### Assigned task:
Wherever the string "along" turns up in the data, copy the whole line.

### Raw data:
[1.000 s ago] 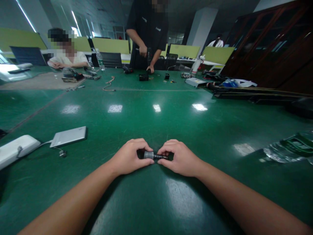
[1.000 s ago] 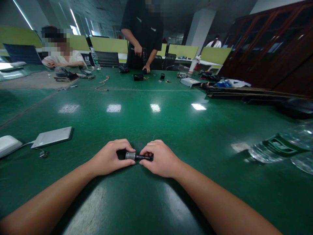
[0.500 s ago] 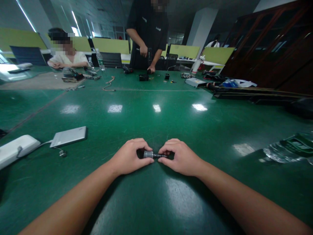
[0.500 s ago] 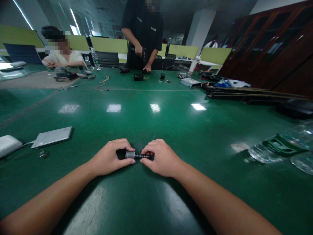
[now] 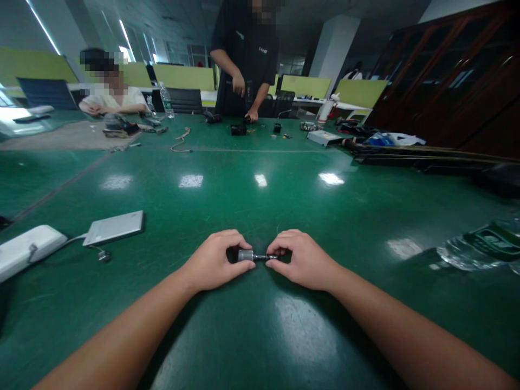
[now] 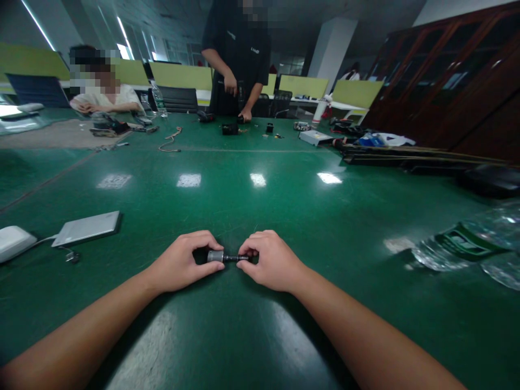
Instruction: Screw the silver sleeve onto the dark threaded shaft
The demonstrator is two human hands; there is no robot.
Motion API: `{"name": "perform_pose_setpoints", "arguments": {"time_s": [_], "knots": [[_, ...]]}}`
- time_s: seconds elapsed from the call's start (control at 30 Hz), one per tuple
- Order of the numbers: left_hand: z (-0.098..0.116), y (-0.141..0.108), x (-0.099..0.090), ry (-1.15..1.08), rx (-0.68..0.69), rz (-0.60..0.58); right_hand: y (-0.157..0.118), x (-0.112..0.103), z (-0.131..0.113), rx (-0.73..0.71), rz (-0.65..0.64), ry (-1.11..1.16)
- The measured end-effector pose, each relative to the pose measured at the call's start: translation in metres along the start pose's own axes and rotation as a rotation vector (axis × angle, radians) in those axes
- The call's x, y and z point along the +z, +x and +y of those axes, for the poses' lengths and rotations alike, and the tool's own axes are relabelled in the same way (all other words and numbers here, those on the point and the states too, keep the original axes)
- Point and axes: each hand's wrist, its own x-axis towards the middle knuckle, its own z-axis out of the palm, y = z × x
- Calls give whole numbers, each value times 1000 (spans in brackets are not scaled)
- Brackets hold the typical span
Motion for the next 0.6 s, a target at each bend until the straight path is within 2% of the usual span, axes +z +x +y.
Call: {"name": "perform_pose_setpoints", "arguments": {"time_s": [0.17, 0.27, 0.37, 0.6], "knots": [[1, 0, 0, 7, -31, 9, 0, -6, 6, 35, -7, -8], [2, 1, -2, 20, -42, 27, 0, -13, 15, 140, 5, -51], [4, 1, -4, 24, -39, 31, 0, -20, 23, 258, 78, -73], [9, 1, -8, 27, -91, 30, 2, -19, 15, 153, 29, 34]]}}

### Response:
- The measured end-effector pose, each relative to the pose measured at the call's start: translation in metres along the start pose's own axes and rotation as a rotation vector (axis × angle, radians) in those axes
- The call's x, y and z point along the +z, +x and +y of those axes, for the poses' lengths and rotations alike, and the tool's own axes are relabelled in the same way (all other words and numbers here, those on the point and the states too, keep the original axes)

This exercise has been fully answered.